··· DATA SECTION
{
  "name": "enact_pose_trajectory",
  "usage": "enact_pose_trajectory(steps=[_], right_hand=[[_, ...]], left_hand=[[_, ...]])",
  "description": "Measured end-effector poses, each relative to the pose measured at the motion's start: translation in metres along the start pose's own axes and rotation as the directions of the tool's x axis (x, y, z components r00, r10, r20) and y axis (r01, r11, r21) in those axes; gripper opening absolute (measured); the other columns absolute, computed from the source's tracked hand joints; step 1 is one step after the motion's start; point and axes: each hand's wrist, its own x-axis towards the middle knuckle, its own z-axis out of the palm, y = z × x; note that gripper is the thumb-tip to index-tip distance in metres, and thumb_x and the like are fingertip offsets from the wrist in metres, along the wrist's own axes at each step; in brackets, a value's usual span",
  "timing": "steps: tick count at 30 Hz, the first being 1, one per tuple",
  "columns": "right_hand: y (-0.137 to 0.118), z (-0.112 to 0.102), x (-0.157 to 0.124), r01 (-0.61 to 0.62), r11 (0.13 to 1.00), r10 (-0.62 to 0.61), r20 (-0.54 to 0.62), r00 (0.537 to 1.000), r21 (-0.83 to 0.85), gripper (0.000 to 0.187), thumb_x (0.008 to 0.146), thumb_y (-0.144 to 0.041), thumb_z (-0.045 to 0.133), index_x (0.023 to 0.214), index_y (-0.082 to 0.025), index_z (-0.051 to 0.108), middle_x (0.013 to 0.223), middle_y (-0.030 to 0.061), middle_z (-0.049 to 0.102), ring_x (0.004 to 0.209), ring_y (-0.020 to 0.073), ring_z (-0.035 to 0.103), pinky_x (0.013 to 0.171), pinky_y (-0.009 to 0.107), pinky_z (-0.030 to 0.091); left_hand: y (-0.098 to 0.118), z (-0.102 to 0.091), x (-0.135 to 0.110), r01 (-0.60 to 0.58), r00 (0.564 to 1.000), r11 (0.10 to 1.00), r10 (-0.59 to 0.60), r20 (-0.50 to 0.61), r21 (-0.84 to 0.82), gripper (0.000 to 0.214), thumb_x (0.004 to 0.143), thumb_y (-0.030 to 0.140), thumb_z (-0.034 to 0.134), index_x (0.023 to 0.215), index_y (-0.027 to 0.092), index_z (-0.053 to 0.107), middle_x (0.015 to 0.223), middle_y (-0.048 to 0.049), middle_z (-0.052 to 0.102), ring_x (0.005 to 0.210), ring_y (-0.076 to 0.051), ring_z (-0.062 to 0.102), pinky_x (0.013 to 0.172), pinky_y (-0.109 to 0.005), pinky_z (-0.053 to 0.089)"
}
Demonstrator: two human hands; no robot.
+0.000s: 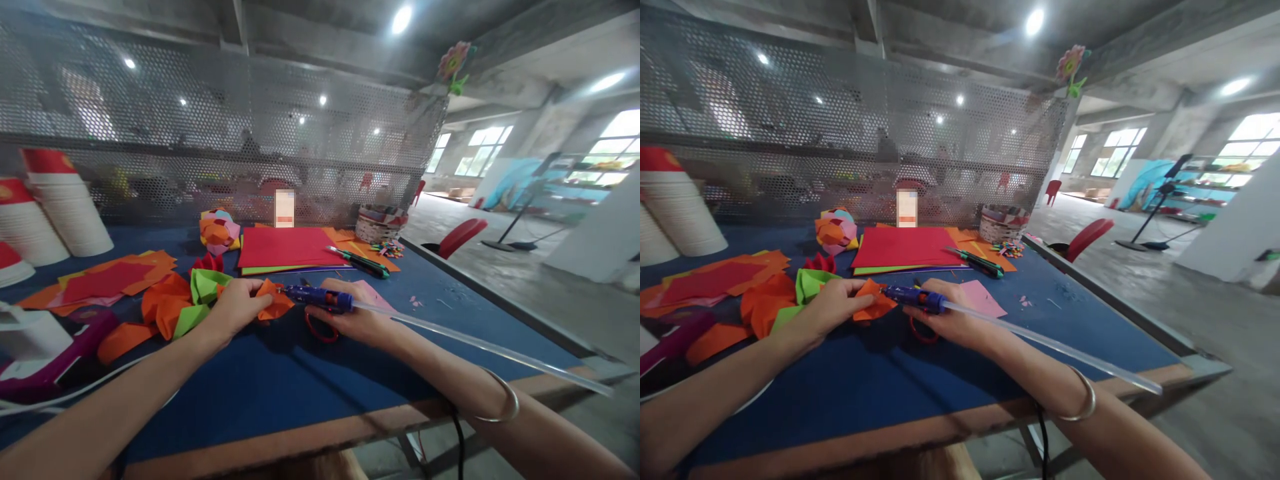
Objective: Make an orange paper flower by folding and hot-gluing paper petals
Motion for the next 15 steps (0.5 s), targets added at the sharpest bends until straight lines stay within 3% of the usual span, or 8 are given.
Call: enact_pose_trajectory(steps=[8,15], right_hand=[[0.0041,0.0013,-0.0037,0.024,1.0,-0.024,0.004,1.0,-0.018,0.026,0.088,-0.039,0.06,0.072,-0.019,0.056,0.072,0.0004,0.058,0.064,0.013,0.051,0.06,0.025,0.037],[0.0057,-0.0002,-0.0039,0.08,0.988,-0.078,0.019,0.997,-0.133,0.029,0.089,-0.037,0.062,0.069,-0.019,0.05,0.072,-0.0007,0.054,0.061,0.0107,0.047,0.059,0.025,0.034]], left_hand=[[0.0003,0.0,0.0006,-0.009,1.0,1.0,0.009,-0.006,0.006,0.02,0.06,0.026,0.071,0.076,0.014,0.072,0.06,0.0002,0.068,0.051,-0.015,0.062,0.045,-0.023,0.05],[-0.0027,-0.0004,0.0013,-0.043,0.999,0.998,0.042,0.014,0.046,0.024,0.059,0.029,0.07,0.078,0.015,0.075,0.065,-0.0011,0.072,0.056,-0.017,0.065,0.05,-0.025,0.05]])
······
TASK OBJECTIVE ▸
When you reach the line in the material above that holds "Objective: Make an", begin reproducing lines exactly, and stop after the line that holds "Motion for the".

YOUR SOLUTION ▸
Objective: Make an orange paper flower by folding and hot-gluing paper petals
Motion for the next 15 steps (0.5 s), targets added at the sharpest bends until straight lines stay within 3% of the usual span, or 8 are given.

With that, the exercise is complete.